For the listing below, return the line containing "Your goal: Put", the line containing "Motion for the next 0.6", and all lines in between, exactly as written and nothing else.

======== RECORDED DATA ========

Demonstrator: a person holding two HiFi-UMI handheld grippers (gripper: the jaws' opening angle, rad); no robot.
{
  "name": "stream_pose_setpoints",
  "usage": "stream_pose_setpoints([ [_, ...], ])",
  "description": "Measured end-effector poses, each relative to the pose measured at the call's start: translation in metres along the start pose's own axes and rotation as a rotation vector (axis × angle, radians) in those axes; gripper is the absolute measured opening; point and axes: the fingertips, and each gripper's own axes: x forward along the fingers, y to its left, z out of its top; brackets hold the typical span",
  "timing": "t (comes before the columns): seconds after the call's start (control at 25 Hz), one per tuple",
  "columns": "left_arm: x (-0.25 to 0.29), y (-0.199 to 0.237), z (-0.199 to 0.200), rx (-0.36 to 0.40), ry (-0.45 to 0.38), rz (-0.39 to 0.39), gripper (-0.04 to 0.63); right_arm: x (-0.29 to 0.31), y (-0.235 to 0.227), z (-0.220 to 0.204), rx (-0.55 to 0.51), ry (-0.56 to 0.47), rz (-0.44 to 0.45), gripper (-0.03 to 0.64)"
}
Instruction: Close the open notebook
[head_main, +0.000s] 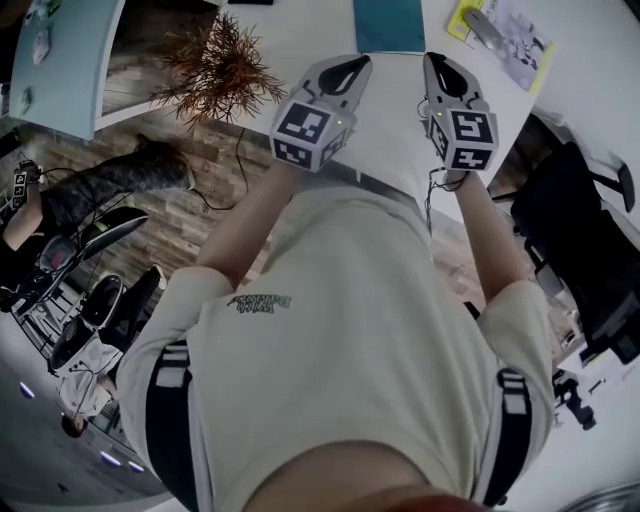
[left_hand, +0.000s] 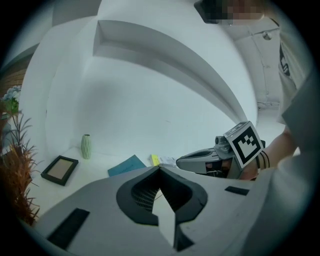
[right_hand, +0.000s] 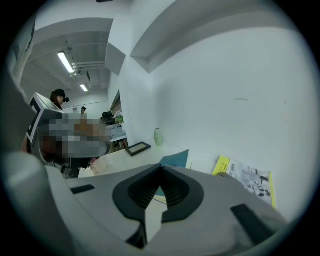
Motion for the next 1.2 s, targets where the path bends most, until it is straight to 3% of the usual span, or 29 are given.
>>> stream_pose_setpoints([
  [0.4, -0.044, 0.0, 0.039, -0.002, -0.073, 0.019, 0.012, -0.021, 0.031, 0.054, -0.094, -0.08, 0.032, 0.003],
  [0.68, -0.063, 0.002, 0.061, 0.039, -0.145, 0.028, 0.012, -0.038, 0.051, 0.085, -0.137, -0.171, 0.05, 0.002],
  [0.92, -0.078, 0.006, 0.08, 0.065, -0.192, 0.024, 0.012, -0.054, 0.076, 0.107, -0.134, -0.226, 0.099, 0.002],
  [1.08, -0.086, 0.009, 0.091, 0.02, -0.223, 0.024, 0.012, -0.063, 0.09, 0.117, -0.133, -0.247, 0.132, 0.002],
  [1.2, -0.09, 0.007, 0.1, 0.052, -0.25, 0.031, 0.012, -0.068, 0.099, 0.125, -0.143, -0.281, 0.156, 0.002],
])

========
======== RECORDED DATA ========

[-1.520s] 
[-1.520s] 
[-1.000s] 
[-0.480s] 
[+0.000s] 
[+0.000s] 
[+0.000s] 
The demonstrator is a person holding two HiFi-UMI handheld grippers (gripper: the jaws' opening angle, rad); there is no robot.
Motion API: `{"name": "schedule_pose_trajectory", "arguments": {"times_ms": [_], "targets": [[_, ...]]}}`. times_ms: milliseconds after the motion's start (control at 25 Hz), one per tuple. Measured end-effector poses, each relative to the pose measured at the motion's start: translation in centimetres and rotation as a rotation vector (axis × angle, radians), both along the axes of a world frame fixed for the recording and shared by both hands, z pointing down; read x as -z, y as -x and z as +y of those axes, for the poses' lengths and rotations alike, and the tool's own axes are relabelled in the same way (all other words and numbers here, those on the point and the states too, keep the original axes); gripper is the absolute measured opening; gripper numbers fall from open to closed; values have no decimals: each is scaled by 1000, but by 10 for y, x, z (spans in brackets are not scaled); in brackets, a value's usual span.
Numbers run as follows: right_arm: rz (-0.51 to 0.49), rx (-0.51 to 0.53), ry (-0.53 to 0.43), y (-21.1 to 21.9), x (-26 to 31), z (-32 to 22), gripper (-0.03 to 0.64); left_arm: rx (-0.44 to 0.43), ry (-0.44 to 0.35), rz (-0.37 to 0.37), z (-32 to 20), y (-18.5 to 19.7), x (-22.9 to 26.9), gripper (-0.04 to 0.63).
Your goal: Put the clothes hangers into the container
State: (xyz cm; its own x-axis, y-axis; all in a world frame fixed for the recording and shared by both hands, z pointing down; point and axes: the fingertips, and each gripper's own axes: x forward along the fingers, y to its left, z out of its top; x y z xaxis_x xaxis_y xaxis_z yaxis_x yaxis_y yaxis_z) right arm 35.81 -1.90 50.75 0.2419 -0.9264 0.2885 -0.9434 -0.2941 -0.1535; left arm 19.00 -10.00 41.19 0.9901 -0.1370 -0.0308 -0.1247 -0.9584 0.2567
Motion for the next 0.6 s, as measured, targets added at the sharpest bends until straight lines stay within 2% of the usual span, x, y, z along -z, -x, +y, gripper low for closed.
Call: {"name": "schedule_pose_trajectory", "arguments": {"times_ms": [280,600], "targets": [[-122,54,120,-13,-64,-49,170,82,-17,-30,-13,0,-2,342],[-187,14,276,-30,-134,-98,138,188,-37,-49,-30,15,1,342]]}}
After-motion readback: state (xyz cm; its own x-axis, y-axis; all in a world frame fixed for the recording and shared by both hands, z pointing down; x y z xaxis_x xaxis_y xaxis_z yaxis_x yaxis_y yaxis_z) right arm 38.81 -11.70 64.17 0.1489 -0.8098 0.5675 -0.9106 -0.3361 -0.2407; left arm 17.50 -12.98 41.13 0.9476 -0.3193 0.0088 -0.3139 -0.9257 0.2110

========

*ANSWER BOX*:
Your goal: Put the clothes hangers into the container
State: (xyz cm; its own x-axis, y-axis; all in a world frame fixed for the recording and shared by both hands, z pointing down; point and axes: the fingertips, and each gripper's own axes: x forward along the fingers, y to its left, z out of its top; x y z xaxis_x xaxis_y xaxis_z yaxis_x yaxis_y yaxis_z) right arm 35.81 -1.90 50.75 0.2419 -0.9264 0.2885 -0.9434 -0.2941 -0.1535; left arm 19.00 -10.00 41.19 0.9901 -0.1370 -0.0308 -0.1247 -0.9584 0.2567
Motion for the next 0.6 s, as measured, targets added at the sharpest bends until straight lines stay within 2% of the usual span, x, y, z along -z, -x, +y, gripper low for closed.

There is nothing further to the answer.